Dec 04, 2008 05:15
Hello, this is me. I am still awake at 5:15 in the morning. My sleep pattern is fucked up ever since break started, and it is really starting to get to me. It's at the point where my days and nights are completely turned around. However, in the morning, when my brain says, 'Get up fool, or else you'll never go to sleep later', my body says, 'I never plan on leaving this warm niche in my bed'. What a predicament. I'm pretty sure the problem is that I have no job and absolutely nothing to do. No motivation=verryyy lazy Kristin. No job also=no fun. I think I am falling into a depression. Although I very thoroughly love being done with school for a month after Thanksgiving, there really are no people around. Soon, very soon, I will have a seasonal/part time job at Forever 21. Retail sucks, but I need money. But for now, I shall sleep, eat, Facebook creep (rhyme omg) all day long.
I miss Chicago already. Everything is better there.
One good thing that has come out of being a hermit in the last week is I have planned out my summer. Well, to start my plan off I need lots of money, which I rather not figure that part out at the moment. But these are the festivals I am going to over the summer:
Summer Camp-Southern Illinois
Rothbury-Michigan
Sonic Bloom=Colorado
CampBisco 7=New York
Burning Man-Nevada
Music, drugs, camping, road trips, happy people.. =) I absolutely can't wait. The vibe from these kinds of shows is incredible. The people who go to these festivals are the happiest, most accepting people I have ever met in my life.
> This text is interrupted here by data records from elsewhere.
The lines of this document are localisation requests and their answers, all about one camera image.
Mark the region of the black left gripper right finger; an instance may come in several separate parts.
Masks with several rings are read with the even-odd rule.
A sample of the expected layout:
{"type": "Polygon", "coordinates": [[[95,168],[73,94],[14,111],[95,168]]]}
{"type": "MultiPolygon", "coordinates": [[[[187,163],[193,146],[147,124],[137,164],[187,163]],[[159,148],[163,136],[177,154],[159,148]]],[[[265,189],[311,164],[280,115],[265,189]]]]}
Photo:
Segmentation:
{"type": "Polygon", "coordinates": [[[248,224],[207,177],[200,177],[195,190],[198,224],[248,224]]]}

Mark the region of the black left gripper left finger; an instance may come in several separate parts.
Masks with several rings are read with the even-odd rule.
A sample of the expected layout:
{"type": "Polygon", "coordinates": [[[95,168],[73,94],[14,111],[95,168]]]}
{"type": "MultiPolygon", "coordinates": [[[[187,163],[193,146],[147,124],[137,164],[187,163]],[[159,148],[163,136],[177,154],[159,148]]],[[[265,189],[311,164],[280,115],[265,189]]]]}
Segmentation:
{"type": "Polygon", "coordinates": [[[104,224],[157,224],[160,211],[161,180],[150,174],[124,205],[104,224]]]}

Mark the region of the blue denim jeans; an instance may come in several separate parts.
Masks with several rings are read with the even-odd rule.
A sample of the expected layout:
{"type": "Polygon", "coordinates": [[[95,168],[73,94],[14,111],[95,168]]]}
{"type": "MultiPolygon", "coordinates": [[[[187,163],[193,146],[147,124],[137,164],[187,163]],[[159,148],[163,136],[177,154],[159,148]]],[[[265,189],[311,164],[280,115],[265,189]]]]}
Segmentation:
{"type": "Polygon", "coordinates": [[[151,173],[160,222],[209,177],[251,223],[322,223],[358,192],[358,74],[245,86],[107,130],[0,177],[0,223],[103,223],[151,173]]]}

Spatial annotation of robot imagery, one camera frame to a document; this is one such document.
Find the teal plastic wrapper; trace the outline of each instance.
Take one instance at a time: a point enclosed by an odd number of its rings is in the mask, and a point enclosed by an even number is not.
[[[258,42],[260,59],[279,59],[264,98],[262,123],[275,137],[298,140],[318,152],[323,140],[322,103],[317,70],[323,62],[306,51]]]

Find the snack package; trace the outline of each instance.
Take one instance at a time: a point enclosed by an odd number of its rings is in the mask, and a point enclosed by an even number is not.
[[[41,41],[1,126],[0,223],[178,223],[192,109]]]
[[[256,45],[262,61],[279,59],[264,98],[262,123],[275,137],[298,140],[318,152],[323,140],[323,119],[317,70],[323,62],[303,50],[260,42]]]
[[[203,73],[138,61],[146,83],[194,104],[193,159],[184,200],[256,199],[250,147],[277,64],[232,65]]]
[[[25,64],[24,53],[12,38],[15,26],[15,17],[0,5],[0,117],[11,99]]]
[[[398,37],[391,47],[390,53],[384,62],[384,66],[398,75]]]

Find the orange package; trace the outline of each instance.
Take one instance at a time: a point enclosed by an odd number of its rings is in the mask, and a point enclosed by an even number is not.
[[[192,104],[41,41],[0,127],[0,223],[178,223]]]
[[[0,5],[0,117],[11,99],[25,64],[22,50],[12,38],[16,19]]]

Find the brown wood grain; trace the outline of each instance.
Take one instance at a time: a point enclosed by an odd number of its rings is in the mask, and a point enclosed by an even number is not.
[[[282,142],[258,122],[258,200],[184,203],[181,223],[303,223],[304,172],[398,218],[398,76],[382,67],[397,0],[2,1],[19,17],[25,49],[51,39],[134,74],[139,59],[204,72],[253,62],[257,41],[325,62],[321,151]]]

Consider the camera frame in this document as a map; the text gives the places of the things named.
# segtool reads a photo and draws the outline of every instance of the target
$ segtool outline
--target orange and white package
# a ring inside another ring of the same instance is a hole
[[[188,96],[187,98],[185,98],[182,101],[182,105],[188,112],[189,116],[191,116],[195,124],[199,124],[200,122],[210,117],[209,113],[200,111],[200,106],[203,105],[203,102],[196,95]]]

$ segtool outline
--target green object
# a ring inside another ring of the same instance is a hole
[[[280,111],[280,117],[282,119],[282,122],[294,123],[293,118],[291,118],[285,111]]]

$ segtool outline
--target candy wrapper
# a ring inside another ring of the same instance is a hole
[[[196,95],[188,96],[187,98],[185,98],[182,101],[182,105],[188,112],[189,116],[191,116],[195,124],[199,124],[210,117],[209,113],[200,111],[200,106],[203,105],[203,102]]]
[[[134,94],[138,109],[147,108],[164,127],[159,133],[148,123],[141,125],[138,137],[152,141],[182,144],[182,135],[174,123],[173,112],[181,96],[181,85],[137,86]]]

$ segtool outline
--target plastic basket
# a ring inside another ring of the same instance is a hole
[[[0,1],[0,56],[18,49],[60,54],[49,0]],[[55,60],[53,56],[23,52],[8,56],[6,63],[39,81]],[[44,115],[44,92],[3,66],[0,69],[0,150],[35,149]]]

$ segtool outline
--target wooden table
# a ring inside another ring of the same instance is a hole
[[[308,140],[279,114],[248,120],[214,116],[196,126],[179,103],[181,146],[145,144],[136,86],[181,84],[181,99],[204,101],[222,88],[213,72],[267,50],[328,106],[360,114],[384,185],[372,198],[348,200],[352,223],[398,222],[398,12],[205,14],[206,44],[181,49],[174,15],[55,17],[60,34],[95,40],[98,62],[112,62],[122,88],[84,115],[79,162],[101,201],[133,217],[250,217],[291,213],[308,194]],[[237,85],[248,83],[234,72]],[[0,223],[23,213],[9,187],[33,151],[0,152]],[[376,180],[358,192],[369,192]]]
I just want summer to come!
Other than that..
I feel pretty alone. But, I kind of get that general feeling from a lot of people in college. Well, at least freshmen. It's a mix of only talking to your best friends on the phone/not having a college group yet/living away from home kind of thing. I'm not too worried about it. It would be nice to have a boyfriend though. Yes, that would be nice. See, I'm done with the hookups/"having fun" theme for freshmen year of college. I was done before college, however, I made my mistakes..and now I'm certainly done. I need something constant in my life. It's proving to be more difficult than I thought. The one fellow I actually do like, I screwed things up. Well, at least I think I did. While drunk, after leaving his party, I text him telling him how I feel. Bad move Kristin, stupid idea. Don't get a response, so in the morning after realizing what I did, apologized for my stupidity. Still no answer. And then I went on break..! Yay, I'm awesome...
Not.Not.Not.
The winter is beautiful, I love the snow. Somehow the temperature is not bothering me. I think it's because I got use to the bone-freezing, teeth chattering, can't face the wind, myfaceisfrozen weather from Chicago. Yeah, that was definitely a wake up call. But, I got my new North Face jacket which keeps me SO WARM. There is just no reason to dislike winter now. Except that it reminds me of Adam. I met him last winter, so pretty much everything reminds me of him. And it really sucks, he is probably the only guy I have ever truly cared about in a lovey/relationship kind of way. But I haven't talked to him in months, and now that it's winter I can't supress it. I think about him all the time, there is no pushing him out of my thoughts now. The sad thing is, I think I fucked things up. I've been mad at him for a few months because I thought he was ignoring me. But now I realize he was just waiting for me to grow up. I miss him. Or maybe I just miss the times we had together, I don't know. I miss the comfort I felt with him, I hope I'll feel that one day with someone else.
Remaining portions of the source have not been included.